◆ Your goal ◆
Your task is to copy the lines of the data below from the line holding "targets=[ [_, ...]" through the line holding "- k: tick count", inclusive, exactly and with nothing added.

::::

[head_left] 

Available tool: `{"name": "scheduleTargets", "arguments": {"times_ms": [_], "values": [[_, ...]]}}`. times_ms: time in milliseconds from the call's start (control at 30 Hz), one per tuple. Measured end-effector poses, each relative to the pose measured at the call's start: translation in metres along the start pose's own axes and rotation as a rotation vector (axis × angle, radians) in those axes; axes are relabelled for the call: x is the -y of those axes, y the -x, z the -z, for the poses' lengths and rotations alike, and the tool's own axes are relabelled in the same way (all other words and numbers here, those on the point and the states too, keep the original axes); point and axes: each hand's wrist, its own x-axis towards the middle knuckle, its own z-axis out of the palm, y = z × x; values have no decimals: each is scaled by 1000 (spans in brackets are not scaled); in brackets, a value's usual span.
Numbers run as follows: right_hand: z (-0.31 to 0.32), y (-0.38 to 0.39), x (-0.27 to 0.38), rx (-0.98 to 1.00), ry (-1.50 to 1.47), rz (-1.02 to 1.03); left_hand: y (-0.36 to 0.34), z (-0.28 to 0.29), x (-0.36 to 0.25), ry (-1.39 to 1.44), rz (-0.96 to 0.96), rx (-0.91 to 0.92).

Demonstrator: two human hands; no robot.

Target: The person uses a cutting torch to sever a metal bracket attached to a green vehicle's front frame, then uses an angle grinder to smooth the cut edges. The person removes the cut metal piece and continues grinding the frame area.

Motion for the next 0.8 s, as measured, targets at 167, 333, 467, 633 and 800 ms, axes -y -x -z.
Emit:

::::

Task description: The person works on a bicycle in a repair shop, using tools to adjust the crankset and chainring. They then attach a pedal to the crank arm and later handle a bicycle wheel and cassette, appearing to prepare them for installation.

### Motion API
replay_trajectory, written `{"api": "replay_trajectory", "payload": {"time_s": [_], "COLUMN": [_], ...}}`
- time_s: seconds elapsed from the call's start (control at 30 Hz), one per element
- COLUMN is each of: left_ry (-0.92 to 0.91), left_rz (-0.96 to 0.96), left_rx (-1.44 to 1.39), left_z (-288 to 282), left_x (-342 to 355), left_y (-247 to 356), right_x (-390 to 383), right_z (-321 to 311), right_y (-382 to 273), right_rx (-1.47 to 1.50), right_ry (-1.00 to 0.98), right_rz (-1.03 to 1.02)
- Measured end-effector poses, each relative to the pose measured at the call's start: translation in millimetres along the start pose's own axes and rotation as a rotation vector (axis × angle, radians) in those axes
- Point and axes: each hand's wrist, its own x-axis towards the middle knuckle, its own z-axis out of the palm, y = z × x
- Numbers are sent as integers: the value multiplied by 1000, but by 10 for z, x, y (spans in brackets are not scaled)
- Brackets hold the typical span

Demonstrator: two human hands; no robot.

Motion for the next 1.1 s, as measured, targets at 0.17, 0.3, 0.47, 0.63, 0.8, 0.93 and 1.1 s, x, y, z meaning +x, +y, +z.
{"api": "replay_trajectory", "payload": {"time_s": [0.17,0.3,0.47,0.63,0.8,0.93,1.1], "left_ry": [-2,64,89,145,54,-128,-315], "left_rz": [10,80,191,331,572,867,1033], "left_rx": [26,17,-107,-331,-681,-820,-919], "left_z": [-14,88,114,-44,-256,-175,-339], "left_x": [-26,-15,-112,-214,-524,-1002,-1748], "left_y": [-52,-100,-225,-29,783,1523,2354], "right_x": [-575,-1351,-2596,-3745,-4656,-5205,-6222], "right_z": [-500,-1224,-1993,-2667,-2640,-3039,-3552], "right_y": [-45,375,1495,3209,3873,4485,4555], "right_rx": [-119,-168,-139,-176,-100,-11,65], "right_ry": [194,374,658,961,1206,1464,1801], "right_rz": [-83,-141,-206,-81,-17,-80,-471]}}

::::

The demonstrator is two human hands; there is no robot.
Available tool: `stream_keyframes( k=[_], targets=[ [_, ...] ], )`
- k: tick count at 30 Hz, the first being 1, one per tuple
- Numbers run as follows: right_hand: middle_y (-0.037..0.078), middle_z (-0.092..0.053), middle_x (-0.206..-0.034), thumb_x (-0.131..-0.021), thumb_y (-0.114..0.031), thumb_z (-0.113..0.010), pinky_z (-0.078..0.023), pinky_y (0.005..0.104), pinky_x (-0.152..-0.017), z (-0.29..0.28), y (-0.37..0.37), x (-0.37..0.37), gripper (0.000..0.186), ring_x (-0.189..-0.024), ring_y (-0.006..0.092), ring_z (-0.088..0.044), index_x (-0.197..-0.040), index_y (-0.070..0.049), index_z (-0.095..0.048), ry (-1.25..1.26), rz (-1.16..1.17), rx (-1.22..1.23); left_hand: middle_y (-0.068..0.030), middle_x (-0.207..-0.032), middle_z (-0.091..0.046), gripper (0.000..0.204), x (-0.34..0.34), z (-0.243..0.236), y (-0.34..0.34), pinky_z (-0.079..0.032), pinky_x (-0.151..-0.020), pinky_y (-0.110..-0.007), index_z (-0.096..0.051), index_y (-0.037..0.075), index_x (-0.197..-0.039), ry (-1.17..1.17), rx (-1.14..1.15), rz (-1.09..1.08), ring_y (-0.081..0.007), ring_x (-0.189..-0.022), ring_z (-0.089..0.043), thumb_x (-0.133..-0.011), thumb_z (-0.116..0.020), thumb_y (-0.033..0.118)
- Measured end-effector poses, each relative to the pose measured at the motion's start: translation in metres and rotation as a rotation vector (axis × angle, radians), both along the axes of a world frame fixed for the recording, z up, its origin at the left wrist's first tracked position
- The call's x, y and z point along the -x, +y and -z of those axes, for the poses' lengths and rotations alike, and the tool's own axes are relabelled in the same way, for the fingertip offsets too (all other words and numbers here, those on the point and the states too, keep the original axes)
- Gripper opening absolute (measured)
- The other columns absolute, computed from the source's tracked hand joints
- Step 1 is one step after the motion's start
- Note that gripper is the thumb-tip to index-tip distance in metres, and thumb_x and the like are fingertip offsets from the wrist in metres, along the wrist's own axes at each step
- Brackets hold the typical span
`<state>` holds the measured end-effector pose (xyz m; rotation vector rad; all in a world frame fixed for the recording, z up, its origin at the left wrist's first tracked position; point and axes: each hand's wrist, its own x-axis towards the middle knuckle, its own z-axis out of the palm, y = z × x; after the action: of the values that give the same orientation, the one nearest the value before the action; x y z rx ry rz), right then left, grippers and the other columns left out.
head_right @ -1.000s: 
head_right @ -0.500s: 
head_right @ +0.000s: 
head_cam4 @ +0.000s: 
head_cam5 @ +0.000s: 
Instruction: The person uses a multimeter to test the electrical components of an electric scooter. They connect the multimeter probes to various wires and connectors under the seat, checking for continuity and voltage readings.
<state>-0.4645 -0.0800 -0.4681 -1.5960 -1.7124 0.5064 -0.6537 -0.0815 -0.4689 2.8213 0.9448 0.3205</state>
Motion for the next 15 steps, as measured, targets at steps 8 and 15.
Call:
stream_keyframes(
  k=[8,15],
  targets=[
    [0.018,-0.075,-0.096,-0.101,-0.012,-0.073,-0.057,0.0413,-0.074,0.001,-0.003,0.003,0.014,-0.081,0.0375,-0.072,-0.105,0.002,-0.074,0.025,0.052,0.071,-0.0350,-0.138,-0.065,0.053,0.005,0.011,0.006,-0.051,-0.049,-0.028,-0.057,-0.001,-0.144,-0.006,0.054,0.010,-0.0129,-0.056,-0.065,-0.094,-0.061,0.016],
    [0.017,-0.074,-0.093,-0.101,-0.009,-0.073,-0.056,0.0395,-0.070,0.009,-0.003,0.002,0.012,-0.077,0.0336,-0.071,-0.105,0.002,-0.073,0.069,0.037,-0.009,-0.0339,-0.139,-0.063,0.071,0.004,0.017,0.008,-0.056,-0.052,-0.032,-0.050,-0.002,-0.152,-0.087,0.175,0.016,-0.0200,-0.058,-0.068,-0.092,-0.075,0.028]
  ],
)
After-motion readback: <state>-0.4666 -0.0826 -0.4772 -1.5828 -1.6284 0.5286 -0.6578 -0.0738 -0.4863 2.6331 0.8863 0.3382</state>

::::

◆ Answer to this task ◆
Available tool: `stream_keyframes( k=[_], targets=[ [_, ...] ], )`
- k: tick count at 30 Hz, the first being 1, one per tuple

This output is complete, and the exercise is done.